Roland Bouman's blog: Ms SQL Server

Showing posts with label Ms SQL Server. Show all posts

Friday, October 21, 2011

MySQL Hacks: Preventing deletion of specific rows

Recently, someone emailed me:

I have a requirement in MYSQL as follows:
we have a table EMP and we have to restrict the users not delete employees with DEPT_ID = 10. If user executes a DELETE statement without giving any WHERE condition all the rows should be deleted except those with DEPT_ID = 10.

We are trying to write a BEFORE DELETE trigger but we are not able to get this functionality.

I have seen your blog where you explained about Using an UDF to Raise Errors from inside MySQL Procedures and/or Triggers. Will it helps me to get this functionality? Could you suggest if we have any other alternatives to do this as well?

Frankly, I usually refer people that write me these things to a public forum, but this time I felt like giving it a go. I figured it would be nice to share my solution and I'm also curious if others found other solutions still.

(Oh, I should point out that I haven't asked what the underlying reasons are for this somewhat extraordinary requirement. I normally would do that if I would be confronted with sucha a requirement in a professional setting. In this case I'm only interested in finding a crazy hack)

Attempt 1: Re-insert deleted rows with a trigger

My first suggestion was:

Raising the error won't help you achieve your goal: as soon as you raise the error, the statement will either abort (in case of a non-transactional table) or rollback all row changes made up to raising the error (in case of a transactional table)

Although I find the requirement strange, here's a trick you could try:

write a AFTER DELETE FOR EACH ROW trigger that re-inserts the rows back into the table in case the condition DEPT_ID = 10 is met.

Hope this helps...

Alas, I should've actually tried it myself before replying, because it doesn't work. If you do try it, a DELETEresults in this runtime error:

Can't update table 'emp' in stored function/trigger because it is already used by statement which invoked this stored function/trigger.

This is also known as "the mutating table problem".

Attempt 2: Re-insert deleted rows into a FEDERATED table

As it turns out, there is a workaround that meets all of the original demands. The workaround relies on the FEDERATED storage engine, which we can use to trick MySQL into thinking we're manipulating a different table than the one that fires the trigger.
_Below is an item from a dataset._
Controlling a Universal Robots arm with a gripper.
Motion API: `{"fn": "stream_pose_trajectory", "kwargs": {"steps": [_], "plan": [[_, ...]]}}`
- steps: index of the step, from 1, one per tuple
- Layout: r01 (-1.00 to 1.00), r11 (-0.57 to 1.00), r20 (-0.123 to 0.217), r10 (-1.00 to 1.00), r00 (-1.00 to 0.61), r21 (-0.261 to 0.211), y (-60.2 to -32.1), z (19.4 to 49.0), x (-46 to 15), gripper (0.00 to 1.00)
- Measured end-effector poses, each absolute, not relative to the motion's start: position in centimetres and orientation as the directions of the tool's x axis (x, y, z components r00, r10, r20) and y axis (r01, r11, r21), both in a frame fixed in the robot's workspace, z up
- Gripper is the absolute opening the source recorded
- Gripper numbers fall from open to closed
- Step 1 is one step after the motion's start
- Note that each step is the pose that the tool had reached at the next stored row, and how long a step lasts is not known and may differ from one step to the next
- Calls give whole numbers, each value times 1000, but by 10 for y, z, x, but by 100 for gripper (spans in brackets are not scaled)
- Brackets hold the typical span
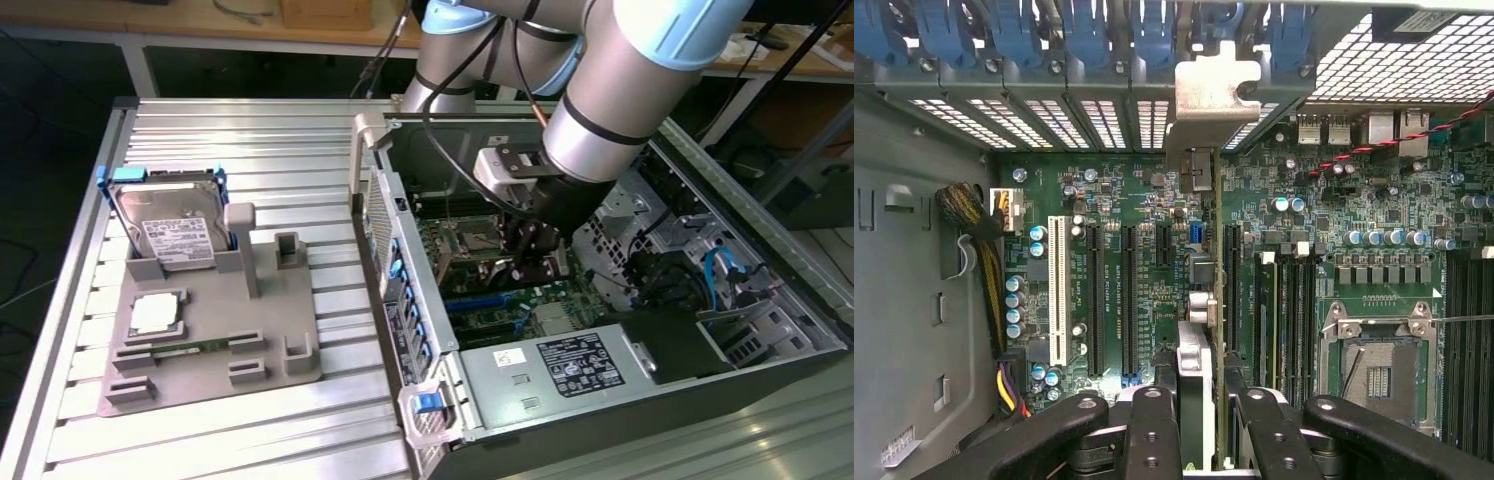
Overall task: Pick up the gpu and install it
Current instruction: 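Insert the gpu into the slot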
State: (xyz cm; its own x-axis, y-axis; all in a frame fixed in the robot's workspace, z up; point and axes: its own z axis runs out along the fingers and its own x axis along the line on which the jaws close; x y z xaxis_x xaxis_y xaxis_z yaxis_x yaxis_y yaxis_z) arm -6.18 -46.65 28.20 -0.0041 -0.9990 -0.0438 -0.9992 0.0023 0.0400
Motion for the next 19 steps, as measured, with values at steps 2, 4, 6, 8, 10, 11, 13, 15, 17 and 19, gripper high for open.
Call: {"fn": "stream_pose_trajectory", "kwargs": {"steps": [2, 4, 6, 8, 10, 11, 13, 15, 17, 19], "plan": [[-999, 2, -44, -999, -4, 40, -467, 282, -62, 27], [-999, 2, -44, -999, -4, 40, -467, 282, -62, 27], [-999, 2, -44, -999, -4, 40, -467, 282, -62, 27], [-999, 3, -44, -999, -5, 40, -467, 282, -66, 27], [-999, 3, -44, -999, -5, 40, -466, 281, -67, 27], [-999, 3, -44, -999, -4, 40, -466, 281, -68, 27], [-999, 3, -44, -999, -4, 40, -467, 281, -68, 27], [-999, 3, -43, -999, -5, 40, -466, 280, -68, 27], [-999, 3, -43, -999, -5, 40, -466, 278, -68, 27], [-999, 3, -43, -999, -4, 40, -465, 275, -68, 27]]}}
My first attempt went something like this:


CREATE TABLE t (
    id INT AUTO_INCREMENT PRIMARY KEY,
    dept_id INT,
    INDEX(dept_id)
);

CREATE TABLE federated_t (
    id INT AUTO_INCREMENT PRIMARY KEY,
    dept_id INT,
    INDEX(dept_id)
)
ENGINE FEDERATED
CONNECTION = 'mysql://root@localhost:3306/test/t';

DELIMITER //

CREATE TRIGGER adr_t
AFTER DELETE ON t
FOR EACH ROW
IF old.dept_id = 10 THEN
    INSERT INTO t_federated
    VALUES  (old.id, old.dept_id);
END IF;
//

DELIMITER ;

So the idea is to let the trigger re-insert the deleted rows back into the federated table, which in turn points to the original table that fired the trigger to fool MySQL into thinking it isn't touching the mutating table. Although this does prevent one from deleting any rows that satisfy the DEPT_ID = 10 condition, it does not work as intended:


mysql> INSERT INTO t VALUES (1,10), (2,20), (3,30);
Query OK, 3 rows affected (0.11 sec)

mysql> DELETE FROM t;
ERROR 1159 (08S01): Got timeout reading communication packets

mysql> SELECT * FROM t;
+----+---------+
| id | dept_id |
+----+---------+
|  1 |      10 |
|  2 |      20 |
|  3 |      30 |
+----+---------+
3 rows in set (0.00 sec)

At this point I can only make an educated guess about the actual underlying reason for this failure. It could be that the deletion is locking the rows or even the table, thereby blocking the insert into the federated table until we get a timeout. Or maybe MySQL enters into an infinite loop of deletions and insertions until we hit a timeout. I didn't investigate, so I don't know, but it seems clear this naive solution doesn't solve he problem.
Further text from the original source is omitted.